Cuando se quiere conocer la historia real -no la inventada-, hay que acudir a historiadores solventes. Para ello, hay que hacerse tres preguntas previas: ¿quiénes son? ¿desde dónde la escriben? y ¿con qué materiales?

Averiguar cuáles son esos historiadores solventes es tarea ardua. Hay que partir de la sospecha de que es muy difícil que haya alguno imparcial. Por eso, será bueno conocer cuál es la parcialidad de cada uno. ¿Qué prejuicios, filias y fobias se esconden en su búsqueda del pasado? Con otra contrapartida: ¿cuáles son los míos?. Porque seguramente aplaudiré a quienes coincidan con mis ideas y recelaré de los que se alejen o las contradigan.

Todo historiador escribe desde el presente, desde su presente, intentando desentrañar el pasado desde las categorías y presupuestos mentales de su época. Intentar bucear en el ayer metiéndose en el pellejo de los que vivieron los hechos a narrar es tarea casi imposible. Aunque hay quienes pretenden conseguir aquella perspectiva, pero difícilmente lo logran.

Donde más se muestra esa proyección del presente es en el foco de la atención. ¿Con los que aparentemente son los protagonistas -grandes magnates, políticos, militares, religiosos- o pretenden fijarse en el pueblo llano -labriegos, menestrales, buhoneros, comerciantes…- ¿Intentan destacar el papel de las mujeres en aquella época, tan injustamente silenciado?

Los materiales que utilizan son principalmente documentos. ¿Sólo los registros públicos o descienden a papeles privados donde las personas que vivían entonces hacían sus modestas anotaciones? Pero las huellas físicas van adquiriendo cada vez mayor relevancia: palacios, castillos, modestas viviendas, cerámicas, vías de comunicación, fortificaciones, cementerios, templos… ¿No es necesario situar los hechos en su contexto artístico: música, pintura, esculturas, literatura? ¿Y dentro de las redes comerciales de la época? ¿Y en el territorio, físico y humanizado donde se desarrollaron, con los desplazamientos de población que se dieron?

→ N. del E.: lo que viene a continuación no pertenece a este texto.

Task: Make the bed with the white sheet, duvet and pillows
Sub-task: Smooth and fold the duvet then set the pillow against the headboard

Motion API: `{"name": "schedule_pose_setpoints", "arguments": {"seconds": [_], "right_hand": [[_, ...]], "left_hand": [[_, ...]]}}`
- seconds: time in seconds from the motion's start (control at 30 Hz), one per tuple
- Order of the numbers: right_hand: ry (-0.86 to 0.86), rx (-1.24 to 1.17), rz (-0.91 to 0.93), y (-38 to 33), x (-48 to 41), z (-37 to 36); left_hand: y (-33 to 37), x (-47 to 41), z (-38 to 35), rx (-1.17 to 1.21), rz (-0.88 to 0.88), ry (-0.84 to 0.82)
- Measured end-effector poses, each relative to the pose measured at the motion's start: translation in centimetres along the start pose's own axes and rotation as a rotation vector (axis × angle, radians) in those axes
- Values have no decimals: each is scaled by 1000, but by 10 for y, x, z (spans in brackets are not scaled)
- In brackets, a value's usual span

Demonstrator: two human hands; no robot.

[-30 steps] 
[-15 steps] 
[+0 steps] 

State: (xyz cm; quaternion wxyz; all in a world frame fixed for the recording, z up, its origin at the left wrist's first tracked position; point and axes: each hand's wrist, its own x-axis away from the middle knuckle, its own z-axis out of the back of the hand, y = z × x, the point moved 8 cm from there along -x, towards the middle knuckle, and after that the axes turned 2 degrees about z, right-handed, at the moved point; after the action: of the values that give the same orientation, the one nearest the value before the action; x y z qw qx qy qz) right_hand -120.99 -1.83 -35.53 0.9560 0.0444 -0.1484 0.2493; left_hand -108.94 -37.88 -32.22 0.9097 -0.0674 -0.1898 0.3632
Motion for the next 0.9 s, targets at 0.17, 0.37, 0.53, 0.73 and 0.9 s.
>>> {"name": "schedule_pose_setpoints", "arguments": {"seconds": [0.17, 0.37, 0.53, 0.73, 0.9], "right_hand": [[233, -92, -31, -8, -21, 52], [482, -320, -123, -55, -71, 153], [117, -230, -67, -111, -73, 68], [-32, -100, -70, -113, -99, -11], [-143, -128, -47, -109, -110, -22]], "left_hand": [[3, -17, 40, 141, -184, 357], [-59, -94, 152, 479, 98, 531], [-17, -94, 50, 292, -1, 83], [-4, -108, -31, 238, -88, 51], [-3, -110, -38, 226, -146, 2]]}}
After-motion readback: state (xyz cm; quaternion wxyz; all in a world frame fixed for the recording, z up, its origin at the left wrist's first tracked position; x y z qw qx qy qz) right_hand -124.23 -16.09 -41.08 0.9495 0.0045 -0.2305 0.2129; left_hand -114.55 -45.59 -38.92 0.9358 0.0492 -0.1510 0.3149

¿Puede recrearse el ayer sin tomar en cuenta las creencias religiosas y el dominio mayor o menor de los prebostes religiosos?. ¿Y los lugares de especial veneración hacia los que confluían en peregrinación?

¿No supone esto que el quehacer histórico es una tarea interdisciplinar en la que han de confluir junto a historiadores, geógrafos, antropólogos, lingüistas, literatos, expertos en arte, hasta filósofos y teólogos?

¿Se puede prescindir de la memoria oral -conservada o deformada- que ha llegado hasta nosotros? ¿No fueron los primeros textos históricos intentos de fijar por escrito esos relatos transmitidos de generación en generación, a veces por rapsodas y juglares?